**What you have to do**
Search the material below for lines containing the string "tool", and copy every one you find.

**Information shown**

▽

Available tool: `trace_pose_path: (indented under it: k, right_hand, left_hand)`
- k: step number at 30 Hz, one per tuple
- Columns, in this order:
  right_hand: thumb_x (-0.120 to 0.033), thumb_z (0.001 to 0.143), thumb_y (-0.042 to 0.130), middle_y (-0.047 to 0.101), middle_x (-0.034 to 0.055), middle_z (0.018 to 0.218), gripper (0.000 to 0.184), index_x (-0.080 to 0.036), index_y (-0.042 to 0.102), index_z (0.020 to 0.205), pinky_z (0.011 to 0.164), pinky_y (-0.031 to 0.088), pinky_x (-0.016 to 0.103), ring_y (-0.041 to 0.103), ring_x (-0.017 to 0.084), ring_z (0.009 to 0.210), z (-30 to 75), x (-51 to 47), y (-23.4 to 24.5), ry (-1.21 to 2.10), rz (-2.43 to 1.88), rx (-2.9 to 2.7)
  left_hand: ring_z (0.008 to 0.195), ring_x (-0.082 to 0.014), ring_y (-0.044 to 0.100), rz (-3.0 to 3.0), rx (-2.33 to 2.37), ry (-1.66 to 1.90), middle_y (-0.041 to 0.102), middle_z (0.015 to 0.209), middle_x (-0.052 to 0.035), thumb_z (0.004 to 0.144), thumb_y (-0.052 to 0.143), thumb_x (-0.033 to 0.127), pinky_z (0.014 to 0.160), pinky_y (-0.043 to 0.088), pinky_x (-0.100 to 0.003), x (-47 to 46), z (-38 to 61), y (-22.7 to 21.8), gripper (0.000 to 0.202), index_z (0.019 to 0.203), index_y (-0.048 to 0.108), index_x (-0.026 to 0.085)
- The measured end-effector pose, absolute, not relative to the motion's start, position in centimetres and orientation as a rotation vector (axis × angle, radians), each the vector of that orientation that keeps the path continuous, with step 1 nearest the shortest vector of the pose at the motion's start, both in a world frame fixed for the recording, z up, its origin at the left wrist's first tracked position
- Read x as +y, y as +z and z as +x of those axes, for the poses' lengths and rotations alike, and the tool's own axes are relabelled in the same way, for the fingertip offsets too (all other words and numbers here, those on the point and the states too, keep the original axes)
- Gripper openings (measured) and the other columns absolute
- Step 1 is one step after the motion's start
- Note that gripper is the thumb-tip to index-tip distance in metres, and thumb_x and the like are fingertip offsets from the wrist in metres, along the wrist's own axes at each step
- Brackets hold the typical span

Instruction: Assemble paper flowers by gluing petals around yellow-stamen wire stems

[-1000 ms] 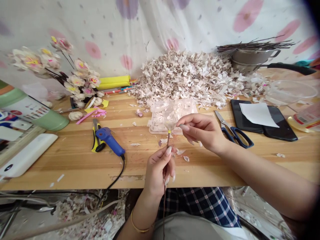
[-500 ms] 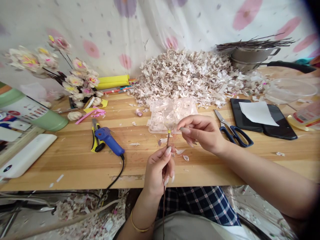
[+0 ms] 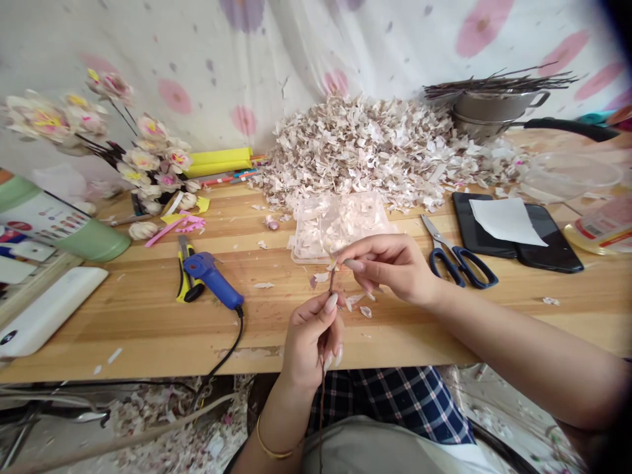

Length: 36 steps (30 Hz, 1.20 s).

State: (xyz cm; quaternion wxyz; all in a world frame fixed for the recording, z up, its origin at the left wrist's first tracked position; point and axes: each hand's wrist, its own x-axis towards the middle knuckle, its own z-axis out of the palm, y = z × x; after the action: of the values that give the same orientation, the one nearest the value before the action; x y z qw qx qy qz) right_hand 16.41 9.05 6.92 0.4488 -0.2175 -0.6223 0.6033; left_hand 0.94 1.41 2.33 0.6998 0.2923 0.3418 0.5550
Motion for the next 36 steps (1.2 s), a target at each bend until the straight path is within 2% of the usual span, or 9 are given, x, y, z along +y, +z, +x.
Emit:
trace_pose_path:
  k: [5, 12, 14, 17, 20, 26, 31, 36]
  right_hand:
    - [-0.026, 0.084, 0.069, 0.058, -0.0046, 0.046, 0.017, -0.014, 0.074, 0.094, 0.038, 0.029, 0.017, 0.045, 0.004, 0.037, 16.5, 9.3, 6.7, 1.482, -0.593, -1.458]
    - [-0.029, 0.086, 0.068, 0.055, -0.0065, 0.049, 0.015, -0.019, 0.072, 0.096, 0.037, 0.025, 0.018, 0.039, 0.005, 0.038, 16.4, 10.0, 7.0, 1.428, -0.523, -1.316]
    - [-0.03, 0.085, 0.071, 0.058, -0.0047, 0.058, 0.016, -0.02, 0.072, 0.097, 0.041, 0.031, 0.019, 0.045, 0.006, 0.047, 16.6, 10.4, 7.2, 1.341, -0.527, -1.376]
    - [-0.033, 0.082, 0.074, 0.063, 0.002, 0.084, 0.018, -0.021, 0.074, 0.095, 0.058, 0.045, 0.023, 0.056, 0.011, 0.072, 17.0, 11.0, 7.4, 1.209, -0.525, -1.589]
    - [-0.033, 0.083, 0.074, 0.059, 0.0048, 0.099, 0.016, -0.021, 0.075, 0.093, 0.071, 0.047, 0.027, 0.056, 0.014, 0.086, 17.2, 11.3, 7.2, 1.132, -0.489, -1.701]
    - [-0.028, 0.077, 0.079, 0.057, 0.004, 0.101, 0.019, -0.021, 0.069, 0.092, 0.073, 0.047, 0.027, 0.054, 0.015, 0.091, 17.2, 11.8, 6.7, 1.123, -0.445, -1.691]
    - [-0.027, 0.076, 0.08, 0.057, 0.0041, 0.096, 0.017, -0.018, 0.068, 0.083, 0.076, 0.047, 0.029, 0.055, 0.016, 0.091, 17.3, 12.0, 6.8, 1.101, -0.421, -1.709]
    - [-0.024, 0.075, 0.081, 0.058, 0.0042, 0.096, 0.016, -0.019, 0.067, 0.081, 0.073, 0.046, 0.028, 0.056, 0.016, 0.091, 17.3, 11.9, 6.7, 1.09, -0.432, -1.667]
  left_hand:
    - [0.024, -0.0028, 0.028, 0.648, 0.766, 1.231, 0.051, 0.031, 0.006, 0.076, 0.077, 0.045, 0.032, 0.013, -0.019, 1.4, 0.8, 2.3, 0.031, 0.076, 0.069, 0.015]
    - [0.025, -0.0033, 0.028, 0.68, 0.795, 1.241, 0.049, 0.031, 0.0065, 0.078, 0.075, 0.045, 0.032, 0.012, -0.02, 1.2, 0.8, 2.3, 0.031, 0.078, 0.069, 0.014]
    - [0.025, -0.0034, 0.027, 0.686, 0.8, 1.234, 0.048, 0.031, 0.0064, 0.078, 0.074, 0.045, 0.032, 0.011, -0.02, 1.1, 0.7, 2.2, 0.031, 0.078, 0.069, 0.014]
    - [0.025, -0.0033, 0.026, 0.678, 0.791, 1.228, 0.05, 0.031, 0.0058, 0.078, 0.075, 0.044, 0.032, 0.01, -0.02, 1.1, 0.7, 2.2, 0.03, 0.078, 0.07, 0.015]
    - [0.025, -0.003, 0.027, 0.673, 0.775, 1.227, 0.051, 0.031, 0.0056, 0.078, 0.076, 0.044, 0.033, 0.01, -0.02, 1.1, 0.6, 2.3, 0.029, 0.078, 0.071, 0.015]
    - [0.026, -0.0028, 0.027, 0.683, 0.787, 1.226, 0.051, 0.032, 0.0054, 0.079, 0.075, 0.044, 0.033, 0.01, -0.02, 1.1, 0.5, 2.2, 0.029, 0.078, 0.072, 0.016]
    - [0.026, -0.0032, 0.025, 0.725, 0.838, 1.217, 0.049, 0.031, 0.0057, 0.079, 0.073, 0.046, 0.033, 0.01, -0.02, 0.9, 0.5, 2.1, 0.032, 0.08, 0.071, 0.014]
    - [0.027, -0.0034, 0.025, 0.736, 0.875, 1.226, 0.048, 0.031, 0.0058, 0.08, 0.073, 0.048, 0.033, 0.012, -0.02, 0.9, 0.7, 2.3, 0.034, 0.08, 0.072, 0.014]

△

**Answer section**
Available tool: `trace_pose_path: (indented under it: k, right_hand, left_hand)`
- Read x as +y, y as +z and z as +x of those axes, for the poses' lengths and rotations alike, and the tool's own axes are relabelled in the same way, for the fingertip offsets too (all other words and numbers here, those on the point and the states too, keep the original axes)

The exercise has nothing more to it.